◆ What you should do
Could you write out the whole listing exactly as it appears?

────

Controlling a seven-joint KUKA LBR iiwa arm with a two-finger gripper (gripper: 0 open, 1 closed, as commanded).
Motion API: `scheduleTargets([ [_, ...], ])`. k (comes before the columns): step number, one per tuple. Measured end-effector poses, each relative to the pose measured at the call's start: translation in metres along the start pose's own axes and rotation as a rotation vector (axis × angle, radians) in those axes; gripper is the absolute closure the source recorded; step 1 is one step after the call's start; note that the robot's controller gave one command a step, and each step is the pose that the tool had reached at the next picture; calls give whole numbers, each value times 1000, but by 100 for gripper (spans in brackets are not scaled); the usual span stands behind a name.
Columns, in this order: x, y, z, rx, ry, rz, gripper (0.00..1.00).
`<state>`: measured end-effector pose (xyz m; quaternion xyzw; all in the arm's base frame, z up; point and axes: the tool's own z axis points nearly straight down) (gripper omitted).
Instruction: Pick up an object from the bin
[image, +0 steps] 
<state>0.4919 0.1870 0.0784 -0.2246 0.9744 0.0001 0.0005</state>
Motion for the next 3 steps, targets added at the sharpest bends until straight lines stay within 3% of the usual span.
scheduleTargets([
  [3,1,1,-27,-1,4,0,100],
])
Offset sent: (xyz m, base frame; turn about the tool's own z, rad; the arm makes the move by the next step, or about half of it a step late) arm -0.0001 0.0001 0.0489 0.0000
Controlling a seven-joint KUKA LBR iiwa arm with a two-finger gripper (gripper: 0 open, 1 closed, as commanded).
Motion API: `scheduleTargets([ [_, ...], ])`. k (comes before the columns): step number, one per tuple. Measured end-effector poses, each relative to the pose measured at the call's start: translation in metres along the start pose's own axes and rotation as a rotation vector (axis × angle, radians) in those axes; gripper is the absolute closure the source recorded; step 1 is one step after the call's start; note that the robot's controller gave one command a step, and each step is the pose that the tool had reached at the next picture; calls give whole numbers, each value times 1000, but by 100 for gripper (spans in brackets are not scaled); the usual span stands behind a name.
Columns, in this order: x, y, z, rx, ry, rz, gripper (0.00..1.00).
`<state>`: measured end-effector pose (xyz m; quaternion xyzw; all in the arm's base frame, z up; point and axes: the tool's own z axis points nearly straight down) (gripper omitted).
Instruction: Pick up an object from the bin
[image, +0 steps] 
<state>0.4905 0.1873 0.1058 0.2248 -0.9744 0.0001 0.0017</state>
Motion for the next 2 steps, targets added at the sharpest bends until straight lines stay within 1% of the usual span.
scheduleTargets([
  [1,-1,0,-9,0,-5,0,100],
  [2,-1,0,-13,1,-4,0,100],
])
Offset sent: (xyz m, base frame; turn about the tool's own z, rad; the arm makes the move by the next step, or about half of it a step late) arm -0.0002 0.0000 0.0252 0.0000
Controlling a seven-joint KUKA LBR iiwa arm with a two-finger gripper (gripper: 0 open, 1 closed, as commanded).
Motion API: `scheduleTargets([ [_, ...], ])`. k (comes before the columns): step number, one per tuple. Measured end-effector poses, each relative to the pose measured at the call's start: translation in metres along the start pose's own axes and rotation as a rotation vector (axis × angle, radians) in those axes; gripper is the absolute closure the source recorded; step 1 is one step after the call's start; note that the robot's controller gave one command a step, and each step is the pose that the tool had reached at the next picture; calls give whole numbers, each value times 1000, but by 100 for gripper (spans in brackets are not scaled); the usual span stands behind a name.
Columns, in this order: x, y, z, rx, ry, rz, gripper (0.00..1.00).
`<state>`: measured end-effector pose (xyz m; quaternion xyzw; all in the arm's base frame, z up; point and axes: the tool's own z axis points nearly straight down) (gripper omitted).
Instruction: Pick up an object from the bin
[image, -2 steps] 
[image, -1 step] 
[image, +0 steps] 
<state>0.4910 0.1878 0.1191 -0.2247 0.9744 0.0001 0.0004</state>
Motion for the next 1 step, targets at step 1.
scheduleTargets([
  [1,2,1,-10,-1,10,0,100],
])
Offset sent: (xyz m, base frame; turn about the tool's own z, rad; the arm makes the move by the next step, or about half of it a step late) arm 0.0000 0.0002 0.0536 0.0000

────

◆ Written answer
Controlling a seven-joint KUKA LBR iiwa arm with a two-finger gripper (gripper: 0 open, 1 closed, as commanded).
Motion API: `scheduleTargets([ [_, ...], ])`. k (comes before the columns): step number, one per tuple. Measured end-effector poses, each relative to the pose measured at the call's start: translation in metres along the start pose's own axes and rotation as a rotation vector (axis × angle, radians) in those axes; gripper is the absolute closure the source recorded; step 1 is one step after the call's start; note that the robot's controller gave one command a step, and each step is the pose that the tool had reached at the next picture; calls give whole numbers, each value times 1000, but by 100 for gripper (spans in brackets are not scaled); the usual span stands behind a name.
Columns, in this order: x, y, z, rx, ry, rz, gripper (0.00..1.00).
`<state>`: measured end-effector pose (xyz m; quaternion xyzw; all in the arm's base frame, z up; point and axes: the tool's own z axis points nearly straight down) (gripper omitted).
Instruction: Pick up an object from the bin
[image, +0 steps] 
<state>0.4919 0.1870 0.0784 -0.2246 0.9744 0.0001 0.0005</state>
Motion for the next 3 steps, targets added at the sharpest bends until straight lines stay within 3% of the usual span.
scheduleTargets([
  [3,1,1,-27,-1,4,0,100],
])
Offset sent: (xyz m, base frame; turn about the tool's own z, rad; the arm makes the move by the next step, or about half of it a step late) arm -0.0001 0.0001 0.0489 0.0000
Controlling a seven-joint KUKA LBR iiwa arm with a two-finger gripper (gripper: 0 open, 1 closed, as commanded).
Motion API: `scheduleTargets([ [_, ...], ])`. k (comes before the columns): step number, one per tuple. Measured end-effector poses, each relative to the pose measured at the call's start: translation in metres along the start pose's own axes and rotation as a rotation vector (axis × angle, radians) in those axes; gripper is the absolute closure the source recorded; step 1 is one step after the call's start; note that the robot's controller gave one command a step, and each step is the pose that the tool had reached at the next picture; calls give whole numbers, each value times 1000, but by 100 for gripper (spans in brackets are not scaled); the usual span stands behind a name.
Columns, in this order: x, y, z, rx, ry, rz, gripper (0.00..1.00).
`<state>`: measured end-effector pose (xyz m; quaternion xyzw; all in the arm's base frame, z up; point and axes: the tool's own z axis points nearly straight down) (gripper omitted).
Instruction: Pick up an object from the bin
[image, +0 steps] 
<state>0.4905 0.1873 0.1058 0.2248 -0.9744 0.0001 0.0017</state>
Motion for the next 2 steps, targets added at the sharpest bends until straight lines stay within 1% of the usual span.
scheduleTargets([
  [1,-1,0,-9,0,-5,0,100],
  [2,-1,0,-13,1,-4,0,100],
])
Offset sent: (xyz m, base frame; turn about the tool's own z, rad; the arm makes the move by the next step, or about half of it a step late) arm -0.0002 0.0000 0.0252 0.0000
Controlling a seven-joint KUKA LBR iiwa arm with a two-finger gripper (gripper: 0 open, 1 closed, as commanded).
Motion API: `scheduleTargets([ [_, ...], ])`. k (comes before the columns): step number, one per tuple. Measured end-effector poses, each relative to the pose measured at the call's start: translation in metres along the start pose's own axes and rotation as a rotation vector (axis × angle, radians) in those axes; gripper is the absolute closure the source recorded; step 1 is one step after the call's start; note that the robot's controller gave one command a step, and each step is the pose that the tool had reached at the next picture; calls give whole numbers, each value times 1000, but by 100 for gripper (spans in brackets are not scaled); the usual span stands behind a name.
Columns, in this order: x, y, z, rx, ry, rz, gripper (0.00..1.00).
`<state>`: measured end-effector pose (xyz m; quaternion xyzw; all in the arm's base frame, z up; point and axes: the tool's own z axis points nearly straight down) (gripper omitted).
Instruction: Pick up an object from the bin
[image, -2 steps] 
[image, -1 step] 
[image, +0 steps] 
<state>0.4910 0.1878 0.1191 -0.2247 0.9744 0.0001 0.0004</state>
Motion for the next 1 step, targets at step 1.
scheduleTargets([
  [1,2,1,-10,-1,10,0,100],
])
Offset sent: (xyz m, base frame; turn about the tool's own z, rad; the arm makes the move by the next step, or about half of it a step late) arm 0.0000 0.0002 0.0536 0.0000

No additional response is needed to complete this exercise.